**Work instructions**: Your answer must be the exact lines from the one with "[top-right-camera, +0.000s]" to the end of the data, both included, with no pictures.
═══ Information supplied
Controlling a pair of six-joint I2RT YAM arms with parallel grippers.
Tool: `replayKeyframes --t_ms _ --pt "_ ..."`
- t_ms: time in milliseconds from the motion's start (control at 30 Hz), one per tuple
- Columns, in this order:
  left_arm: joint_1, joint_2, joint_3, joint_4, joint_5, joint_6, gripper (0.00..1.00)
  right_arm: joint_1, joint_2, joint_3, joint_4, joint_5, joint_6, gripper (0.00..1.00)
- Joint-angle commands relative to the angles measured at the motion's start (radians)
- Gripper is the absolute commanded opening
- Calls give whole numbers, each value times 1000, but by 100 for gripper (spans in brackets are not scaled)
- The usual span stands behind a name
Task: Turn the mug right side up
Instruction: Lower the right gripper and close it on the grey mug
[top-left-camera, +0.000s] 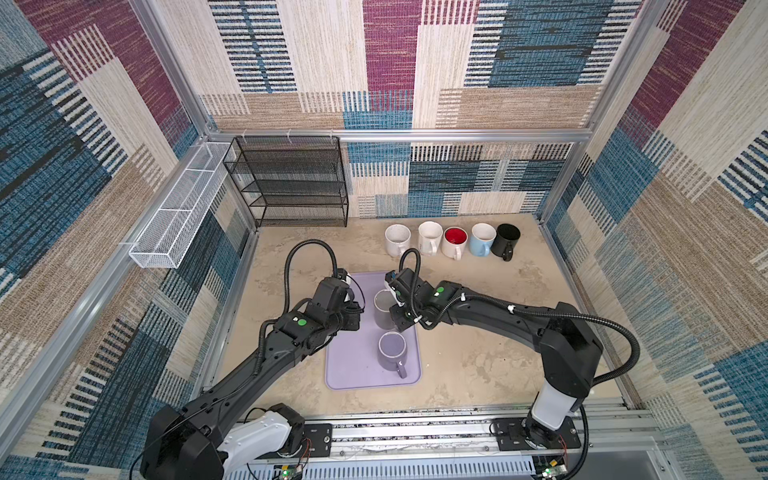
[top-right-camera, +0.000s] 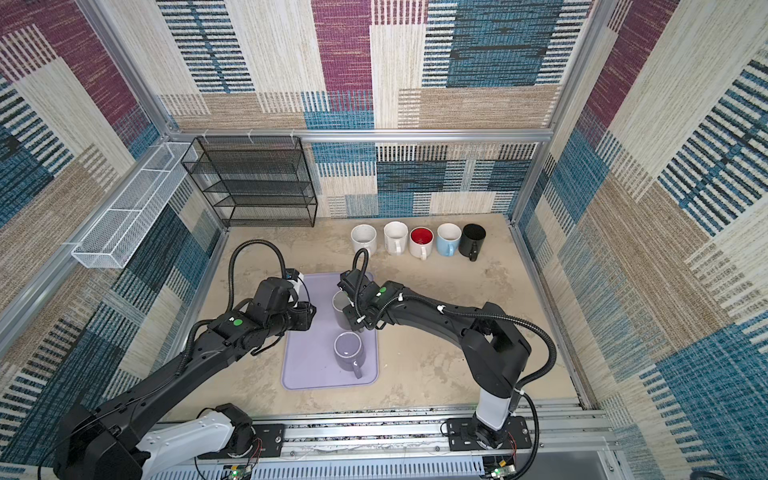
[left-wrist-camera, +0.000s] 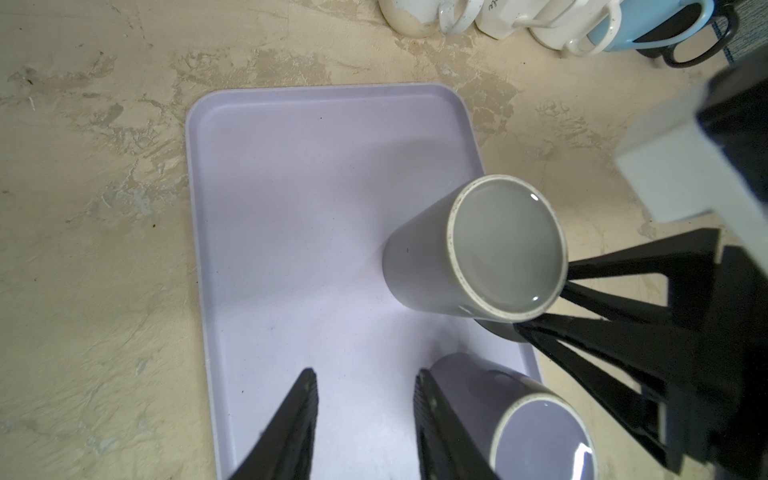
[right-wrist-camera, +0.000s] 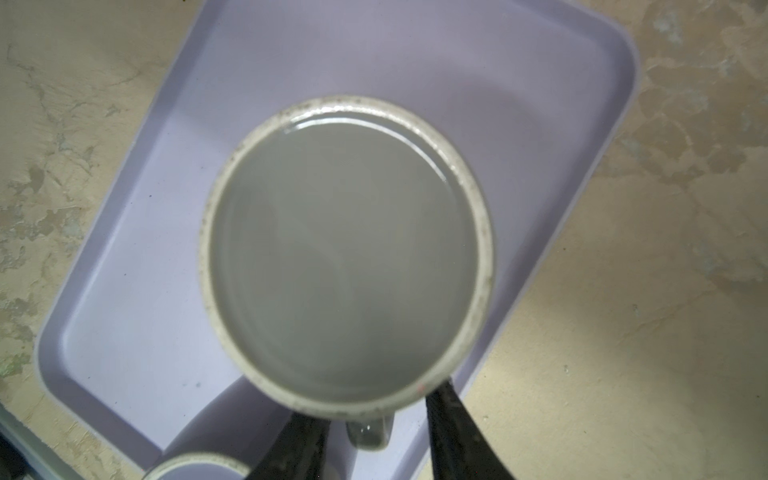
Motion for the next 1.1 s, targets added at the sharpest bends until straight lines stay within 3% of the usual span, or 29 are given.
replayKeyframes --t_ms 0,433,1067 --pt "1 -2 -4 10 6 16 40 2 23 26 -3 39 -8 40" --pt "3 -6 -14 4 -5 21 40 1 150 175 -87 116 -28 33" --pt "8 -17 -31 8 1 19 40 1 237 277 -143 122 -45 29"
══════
**Answer for this exercise**:
[top-right-camera, +0.000s] 
[left-wrist-camera, +0.000s] 
[right-wrist-camera, +0.000s] 
Motion for the next 1.1 s, targets added at the sharpest bends until straight lines stay within 3% of the usual span, or 29 are given.
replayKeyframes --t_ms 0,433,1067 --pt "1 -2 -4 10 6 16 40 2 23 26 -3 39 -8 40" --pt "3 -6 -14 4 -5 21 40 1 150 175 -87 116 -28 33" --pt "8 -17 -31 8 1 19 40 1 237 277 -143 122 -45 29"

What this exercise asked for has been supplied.